Copy each line containing the word "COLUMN" from the records that follow, please.

>>>

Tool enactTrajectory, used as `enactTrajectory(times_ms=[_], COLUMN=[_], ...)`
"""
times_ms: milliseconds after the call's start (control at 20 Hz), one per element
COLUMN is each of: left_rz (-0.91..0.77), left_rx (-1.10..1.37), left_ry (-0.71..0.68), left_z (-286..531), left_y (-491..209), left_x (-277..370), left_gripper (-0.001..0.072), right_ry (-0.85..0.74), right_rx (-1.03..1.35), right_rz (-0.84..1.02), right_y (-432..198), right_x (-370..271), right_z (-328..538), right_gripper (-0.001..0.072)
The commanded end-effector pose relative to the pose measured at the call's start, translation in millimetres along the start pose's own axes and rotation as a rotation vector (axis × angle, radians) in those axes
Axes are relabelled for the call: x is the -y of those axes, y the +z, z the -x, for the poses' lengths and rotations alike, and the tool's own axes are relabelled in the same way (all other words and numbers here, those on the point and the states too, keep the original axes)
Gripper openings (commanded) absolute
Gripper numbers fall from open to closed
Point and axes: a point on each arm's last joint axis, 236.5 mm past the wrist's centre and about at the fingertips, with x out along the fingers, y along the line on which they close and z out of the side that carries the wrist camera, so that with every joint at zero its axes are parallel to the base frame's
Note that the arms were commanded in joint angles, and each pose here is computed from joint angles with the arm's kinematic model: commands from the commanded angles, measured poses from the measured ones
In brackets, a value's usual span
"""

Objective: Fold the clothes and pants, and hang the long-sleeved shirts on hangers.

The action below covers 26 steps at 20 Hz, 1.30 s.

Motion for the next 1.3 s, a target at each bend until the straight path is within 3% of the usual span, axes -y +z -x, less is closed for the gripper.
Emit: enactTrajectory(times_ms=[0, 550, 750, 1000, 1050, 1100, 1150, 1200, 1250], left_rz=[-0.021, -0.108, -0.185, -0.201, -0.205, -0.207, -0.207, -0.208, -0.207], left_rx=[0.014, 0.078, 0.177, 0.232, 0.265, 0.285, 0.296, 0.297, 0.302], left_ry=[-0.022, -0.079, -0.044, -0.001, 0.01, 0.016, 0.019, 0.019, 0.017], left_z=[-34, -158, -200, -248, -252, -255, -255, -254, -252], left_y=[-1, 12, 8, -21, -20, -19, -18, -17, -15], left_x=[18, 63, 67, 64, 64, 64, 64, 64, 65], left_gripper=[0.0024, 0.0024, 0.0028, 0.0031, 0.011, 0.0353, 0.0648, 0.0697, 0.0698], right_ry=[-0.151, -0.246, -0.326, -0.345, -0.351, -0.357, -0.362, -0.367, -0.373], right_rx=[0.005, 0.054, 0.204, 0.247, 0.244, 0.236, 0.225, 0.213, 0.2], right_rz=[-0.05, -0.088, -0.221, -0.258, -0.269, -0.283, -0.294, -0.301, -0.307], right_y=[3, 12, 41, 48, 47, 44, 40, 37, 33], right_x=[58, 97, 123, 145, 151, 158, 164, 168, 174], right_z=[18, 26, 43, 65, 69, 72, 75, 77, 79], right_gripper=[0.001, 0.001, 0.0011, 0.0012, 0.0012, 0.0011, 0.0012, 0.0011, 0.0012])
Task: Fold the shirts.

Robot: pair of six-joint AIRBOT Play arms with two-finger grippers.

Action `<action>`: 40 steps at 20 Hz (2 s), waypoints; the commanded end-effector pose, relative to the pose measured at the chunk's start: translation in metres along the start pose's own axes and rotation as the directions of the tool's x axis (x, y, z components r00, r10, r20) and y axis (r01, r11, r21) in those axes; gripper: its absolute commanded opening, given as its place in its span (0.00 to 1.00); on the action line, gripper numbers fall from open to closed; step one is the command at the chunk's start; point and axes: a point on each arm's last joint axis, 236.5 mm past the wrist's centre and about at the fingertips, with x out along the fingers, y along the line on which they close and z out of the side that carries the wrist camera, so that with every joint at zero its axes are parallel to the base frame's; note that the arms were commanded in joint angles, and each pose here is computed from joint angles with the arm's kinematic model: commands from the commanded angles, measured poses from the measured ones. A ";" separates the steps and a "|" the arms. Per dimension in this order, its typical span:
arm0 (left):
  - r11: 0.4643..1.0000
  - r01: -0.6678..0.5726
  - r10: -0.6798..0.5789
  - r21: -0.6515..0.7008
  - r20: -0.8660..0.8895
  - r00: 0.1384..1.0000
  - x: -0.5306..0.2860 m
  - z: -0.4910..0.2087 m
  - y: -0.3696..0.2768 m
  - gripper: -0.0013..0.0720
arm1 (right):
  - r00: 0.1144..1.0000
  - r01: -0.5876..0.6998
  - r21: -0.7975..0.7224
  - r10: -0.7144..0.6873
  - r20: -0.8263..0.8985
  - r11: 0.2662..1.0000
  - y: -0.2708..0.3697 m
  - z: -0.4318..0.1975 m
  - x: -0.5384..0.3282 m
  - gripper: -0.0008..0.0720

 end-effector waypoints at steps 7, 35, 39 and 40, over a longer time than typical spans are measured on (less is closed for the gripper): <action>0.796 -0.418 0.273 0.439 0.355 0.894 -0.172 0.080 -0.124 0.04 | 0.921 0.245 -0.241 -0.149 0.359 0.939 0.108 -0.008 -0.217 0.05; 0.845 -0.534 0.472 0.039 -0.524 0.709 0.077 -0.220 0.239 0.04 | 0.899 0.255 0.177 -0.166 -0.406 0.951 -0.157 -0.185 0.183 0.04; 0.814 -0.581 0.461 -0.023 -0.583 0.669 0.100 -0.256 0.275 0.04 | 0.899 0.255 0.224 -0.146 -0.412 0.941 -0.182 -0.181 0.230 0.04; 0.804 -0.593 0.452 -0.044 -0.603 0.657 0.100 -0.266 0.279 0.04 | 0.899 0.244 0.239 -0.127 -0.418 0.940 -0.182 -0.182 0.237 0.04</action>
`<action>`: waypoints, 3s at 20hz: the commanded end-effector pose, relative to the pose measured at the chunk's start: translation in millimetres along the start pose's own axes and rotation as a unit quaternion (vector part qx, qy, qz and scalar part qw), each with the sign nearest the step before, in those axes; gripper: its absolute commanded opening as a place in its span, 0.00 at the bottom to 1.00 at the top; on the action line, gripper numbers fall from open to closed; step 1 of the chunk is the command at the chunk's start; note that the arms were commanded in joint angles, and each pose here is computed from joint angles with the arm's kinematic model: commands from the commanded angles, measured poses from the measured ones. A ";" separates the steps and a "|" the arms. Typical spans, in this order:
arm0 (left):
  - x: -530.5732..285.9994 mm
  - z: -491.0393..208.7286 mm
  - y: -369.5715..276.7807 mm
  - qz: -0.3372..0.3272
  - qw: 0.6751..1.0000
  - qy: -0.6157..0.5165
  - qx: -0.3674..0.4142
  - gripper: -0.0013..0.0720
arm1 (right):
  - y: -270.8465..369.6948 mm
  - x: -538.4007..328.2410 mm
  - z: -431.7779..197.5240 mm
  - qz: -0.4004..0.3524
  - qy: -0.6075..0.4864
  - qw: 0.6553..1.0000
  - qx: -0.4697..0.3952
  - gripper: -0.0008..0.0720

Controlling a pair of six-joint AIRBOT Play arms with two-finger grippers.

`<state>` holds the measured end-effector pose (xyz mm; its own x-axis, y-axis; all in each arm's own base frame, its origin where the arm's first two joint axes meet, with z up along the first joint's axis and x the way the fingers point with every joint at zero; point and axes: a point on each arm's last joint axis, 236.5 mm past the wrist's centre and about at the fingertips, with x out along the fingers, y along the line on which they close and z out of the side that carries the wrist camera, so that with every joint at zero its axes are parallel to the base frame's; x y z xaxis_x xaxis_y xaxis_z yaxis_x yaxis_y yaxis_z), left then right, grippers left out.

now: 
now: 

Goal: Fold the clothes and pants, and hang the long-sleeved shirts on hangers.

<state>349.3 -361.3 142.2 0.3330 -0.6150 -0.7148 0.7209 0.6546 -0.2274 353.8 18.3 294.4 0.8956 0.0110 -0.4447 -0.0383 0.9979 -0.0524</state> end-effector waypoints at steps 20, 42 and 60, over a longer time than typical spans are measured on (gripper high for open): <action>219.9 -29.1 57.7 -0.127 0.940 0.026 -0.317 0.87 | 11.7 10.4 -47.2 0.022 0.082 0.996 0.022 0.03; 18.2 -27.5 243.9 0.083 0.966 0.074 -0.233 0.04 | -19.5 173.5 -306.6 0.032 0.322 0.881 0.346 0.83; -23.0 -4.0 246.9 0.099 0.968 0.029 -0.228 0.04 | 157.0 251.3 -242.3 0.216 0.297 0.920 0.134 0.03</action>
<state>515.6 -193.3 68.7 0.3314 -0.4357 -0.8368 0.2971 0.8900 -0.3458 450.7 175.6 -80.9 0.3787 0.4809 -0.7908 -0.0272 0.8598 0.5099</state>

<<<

» Result of this task:
Tool enactTrajectory, used as `enactTrajectory(times_ms=[_], COLUMN=[_], ...)`
COLUMN is each of: left_rz (-0.91..0.77), left_rx (-1.10..1.37), left_ry (-0.71..0.68), left_z (-286..531), left_y (-491..209), left_x (-277..370), left_gripper (-0.001..0.072), right_ry (-0.85..0.74), right_rx (-1.03..1.35), right_rz (-0.84..1.02), right_y (-432..198), right_x (-370..271), right_z (-328..538), right_gripper (-0.001..0.072)

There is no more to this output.